Ah, the Monty Hall Problem. It’s been done to death on the Internet, and long before — back in the pre-Internet days when networking was often by dial-up, mouse-clicking hadn’t been invented yet, and people posted pontifications by typing green text on black 80-character-wide screens. That scene at the beginning of 2001: A Space Odyssey, where the apes are going nuts? Yeah, the movie doesn’t say so, but the obelisk is one of the doors and it’s all an argument about the Monty Hall Problem.
But the Internet has a way of making things long settled resurface, resurrect, as it were, like zombies in a George Romero film. Everything you could possibly want to know about the Monty Hall Problem (well, except for the endless, endless, endless arguments about it) is summarized nicely on Wikipedia. Or you could go to Google for lots more, including this cute video that explains the problem and its solution quite well.
So what can the New York Times — or anyone else — possibly add? Well, the Times reports that Dr Keith Chen, of Yale University, has identified flaws in behavioral research going back at least 50 years... flaws rooted in the Monty Hall Problem:
The economist, M. Keith Chen, has challenged research into cognitive dissonance, including the 1956 experiment that first identified a remarkable ability of people to rationalize their choices. Dr. Chen says that choice rationalization could still turn out to be a real phenomenon, but he maintains that there’s a fatal flaw in the classic 1956 experiment and hundreds of similar ones. He says researchers have fallen for a version of what mathematicians call the Monty Hall Problem, in honor of the host of the old television show, “Let’s Make a Deal.”

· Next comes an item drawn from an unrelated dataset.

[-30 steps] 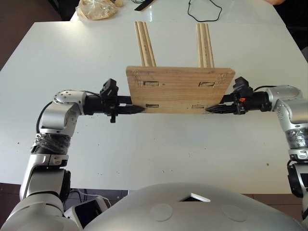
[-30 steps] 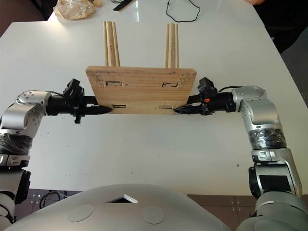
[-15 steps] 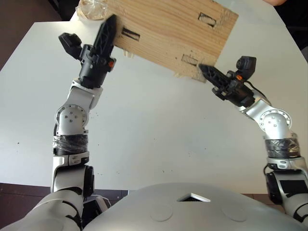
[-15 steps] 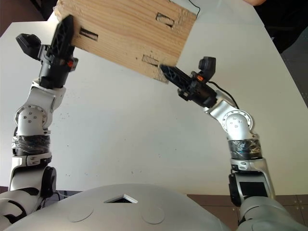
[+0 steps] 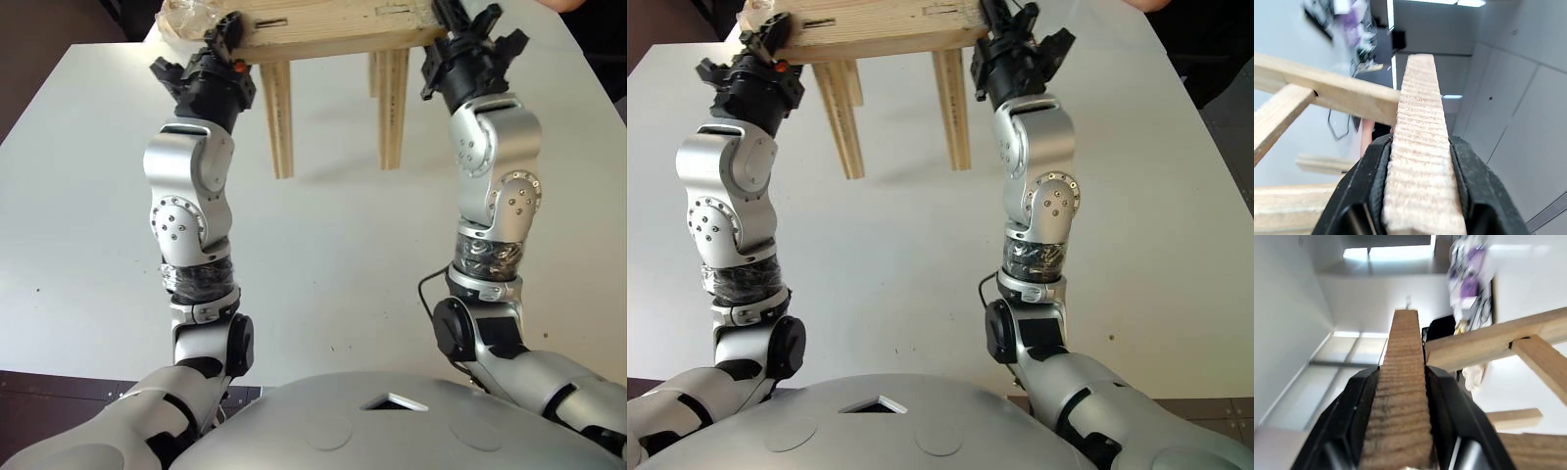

The Times article then goes on to explain the flaw in an experiment involving monkeys selecting preferred colours of M&M candies. OK, look: as someone who sorts M&Ms by colour and saves the best for last (orange, of course), I find the surprise only to be that it took them 50 years to figure out that they got it wrong.
But, well, it’s not really all about M&Ms, and Dr Chen contends that they have, indeed, been misinterpreting studies involving choice for all these years:
Even when the experimenters use more elaborate methods of measuring preferences — like asking a subject to rate items on a scale before choosing between two similarly-ranked items — Dr. Chen says the results are still suspect because researchers haven’t recognized that the choice during the experiment changes the odds. (For more of Dr. Chen’s explanation, see TierneyLab.)
“I don’t know that there’s clean evidence that merely being asked to choose between two objects will make you devalue what you didn’t choose,” Dr. Chen says. “I wouldn’t be completely surprised if this effect exists, but I’ve never seen it measured correctly. The whole literature suffers from this basic problem of acting as if Monty’s choice means nothing.”
In any case, you should check out the article, if only to play the cool simulation that they have there.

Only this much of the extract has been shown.